◆ WHAT IS BEING ASKED:
Among the entries below, find the lines holding "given" and copy them.

◆ DATASET ENTRIES:
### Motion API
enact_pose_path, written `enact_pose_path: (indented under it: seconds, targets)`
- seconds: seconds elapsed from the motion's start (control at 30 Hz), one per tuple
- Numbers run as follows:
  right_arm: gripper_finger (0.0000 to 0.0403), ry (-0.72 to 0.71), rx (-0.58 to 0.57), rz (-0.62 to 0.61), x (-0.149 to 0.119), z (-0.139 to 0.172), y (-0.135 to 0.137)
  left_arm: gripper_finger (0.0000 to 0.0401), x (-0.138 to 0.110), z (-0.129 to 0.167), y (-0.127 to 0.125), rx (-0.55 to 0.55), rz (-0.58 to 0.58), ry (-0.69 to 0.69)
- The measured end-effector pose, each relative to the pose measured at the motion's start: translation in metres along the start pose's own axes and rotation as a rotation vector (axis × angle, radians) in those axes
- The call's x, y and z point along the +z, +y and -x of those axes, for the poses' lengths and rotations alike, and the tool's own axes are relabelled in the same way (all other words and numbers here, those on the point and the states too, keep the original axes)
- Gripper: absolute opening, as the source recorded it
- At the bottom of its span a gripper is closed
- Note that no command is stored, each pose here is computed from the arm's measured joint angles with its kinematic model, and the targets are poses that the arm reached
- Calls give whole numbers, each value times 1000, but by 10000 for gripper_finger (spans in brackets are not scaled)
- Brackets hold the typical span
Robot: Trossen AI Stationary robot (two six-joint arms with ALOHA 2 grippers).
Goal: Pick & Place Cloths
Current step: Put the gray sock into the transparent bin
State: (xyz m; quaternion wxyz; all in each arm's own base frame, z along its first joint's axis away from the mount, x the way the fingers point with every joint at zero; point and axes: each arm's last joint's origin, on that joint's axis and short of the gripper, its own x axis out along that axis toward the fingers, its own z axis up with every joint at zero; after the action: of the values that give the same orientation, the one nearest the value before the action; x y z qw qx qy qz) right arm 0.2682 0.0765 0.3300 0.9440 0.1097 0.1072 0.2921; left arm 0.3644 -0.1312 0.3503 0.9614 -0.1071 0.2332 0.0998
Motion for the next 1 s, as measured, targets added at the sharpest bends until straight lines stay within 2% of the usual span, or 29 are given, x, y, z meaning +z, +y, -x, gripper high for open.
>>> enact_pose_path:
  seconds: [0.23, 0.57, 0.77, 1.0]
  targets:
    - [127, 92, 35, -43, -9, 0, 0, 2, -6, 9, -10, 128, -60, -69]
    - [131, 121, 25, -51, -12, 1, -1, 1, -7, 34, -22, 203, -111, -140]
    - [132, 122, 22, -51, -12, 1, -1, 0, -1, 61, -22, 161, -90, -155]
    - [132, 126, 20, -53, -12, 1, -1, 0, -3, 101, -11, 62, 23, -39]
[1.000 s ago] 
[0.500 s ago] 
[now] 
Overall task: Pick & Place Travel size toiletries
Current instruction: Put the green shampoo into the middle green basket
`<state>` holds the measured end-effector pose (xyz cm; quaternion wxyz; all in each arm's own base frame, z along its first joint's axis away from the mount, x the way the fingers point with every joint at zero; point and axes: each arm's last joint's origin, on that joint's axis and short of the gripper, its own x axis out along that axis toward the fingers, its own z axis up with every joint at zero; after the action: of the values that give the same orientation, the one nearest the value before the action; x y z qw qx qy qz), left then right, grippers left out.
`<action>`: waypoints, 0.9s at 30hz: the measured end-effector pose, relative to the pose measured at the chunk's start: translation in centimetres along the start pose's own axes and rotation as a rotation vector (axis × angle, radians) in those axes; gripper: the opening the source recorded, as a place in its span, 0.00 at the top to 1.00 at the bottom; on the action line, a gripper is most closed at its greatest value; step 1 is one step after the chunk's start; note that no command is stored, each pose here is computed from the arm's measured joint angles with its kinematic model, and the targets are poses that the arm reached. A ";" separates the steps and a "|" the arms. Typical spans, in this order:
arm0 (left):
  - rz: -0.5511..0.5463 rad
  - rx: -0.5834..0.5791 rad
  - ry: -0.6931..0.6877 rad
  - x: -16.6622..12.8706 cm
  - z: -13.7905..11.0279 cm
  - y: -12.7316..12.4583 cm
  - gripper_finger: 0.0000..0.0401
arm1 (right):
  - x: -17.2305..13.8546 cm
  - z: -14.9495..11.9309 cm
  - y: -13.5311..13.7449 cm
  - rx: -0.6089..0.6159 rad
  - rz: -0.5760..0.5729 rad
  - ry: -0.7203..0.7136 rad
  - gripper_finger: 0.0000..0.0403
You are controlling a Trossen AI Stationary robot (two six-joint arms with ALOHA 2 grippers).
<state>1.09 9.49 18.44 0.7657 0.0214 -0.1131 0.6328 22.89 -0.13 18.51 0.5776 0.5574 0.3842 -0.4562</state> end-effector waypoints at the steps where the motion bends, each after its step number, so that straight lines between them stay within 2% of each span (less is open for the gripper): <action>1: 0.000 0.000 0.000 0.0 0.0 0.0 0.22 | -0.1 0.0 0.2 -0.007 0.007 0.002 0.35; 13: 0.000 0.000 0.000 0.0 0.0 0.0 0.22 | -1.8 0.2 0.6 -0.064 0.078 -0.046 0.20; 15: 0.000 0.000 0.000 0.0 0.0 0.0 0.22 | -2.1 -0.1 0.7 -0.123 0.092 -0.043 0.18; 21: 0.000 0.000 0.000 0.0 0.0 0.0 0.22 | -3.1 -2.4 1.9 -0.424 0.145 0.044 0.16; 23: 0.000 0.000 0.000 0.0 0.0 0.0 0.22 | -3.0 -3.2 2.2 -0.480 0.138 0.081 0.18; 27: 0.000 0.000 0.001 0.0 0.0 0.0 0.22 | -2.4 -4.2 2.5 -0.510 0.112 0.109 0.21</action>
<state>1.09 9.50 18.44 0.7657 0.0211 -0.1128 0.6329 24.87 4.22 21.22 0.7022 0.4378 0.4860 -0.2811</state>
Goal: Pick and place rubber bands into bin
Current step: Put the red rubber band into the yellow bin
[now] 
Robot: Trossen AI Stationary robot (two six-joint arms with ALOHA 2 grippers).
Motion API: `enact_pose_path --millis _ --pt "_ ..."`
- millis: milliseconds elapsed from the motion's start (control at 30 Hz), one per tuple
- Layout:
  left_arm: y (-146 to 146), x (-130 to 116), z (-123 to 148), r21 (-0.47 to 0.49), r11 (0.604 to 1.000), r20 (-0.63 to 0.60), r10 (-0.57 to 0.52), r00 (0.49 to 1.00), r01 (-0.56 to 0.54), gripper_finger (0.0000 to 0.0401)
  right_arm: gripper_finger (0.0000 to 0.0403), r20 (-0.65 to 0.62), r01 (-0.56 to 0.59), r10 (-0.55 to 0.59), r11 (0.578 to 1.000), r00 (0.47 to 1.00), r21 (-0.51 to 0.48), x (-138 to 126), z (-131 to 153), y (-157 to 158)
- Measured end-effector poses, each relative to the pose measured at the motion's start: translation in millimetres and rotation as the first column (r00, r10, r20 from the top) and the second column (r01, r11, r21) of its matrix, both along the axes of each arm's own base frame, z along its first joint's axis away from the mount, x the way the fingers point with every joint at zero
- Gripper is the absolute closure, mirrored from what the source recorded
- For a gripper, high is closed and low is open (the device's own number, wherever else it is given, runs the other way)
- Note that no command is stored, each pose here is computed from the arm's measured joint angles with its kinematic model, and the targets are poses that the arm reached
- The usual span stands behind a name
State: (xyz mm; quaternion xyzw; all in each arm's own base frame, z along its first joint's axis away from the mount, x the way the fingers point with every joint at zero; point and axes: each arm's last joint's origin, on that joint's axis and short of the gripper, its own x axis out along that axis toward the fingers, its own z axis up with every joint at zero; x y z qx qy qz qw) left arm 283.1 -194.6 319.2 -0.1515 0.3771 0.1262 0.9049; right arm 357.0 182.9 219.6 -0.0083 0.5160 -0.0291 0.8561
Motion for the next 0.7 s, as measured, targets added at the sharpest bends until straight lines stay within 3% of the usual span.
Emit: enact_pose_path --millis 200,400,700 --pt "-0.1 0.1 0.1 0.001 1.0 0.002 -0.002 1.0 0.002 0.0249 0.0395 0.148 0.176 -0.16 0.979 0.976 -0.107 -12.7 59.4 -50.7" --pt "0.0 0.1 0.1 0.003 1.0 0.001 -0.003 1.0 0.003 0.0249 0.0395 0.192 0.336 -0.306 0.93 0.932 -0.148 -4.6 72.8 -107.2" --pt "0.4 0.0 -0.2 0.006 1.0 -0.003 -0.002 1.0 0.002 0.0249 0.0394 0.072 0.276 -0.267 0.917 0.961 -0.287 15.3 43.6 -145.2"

◆ SOLVED EXERCISE:
Motion for the next 1 s, as measured, targets added at the sharpest bends until straight lines stay within 2% of the usual span, or 29 are given, x, y, z meaning +z, +y, -x, gripper high for open.
- For a gripper, high is closed and low is open (the device's own number, wherever else it is given, runs the other way)

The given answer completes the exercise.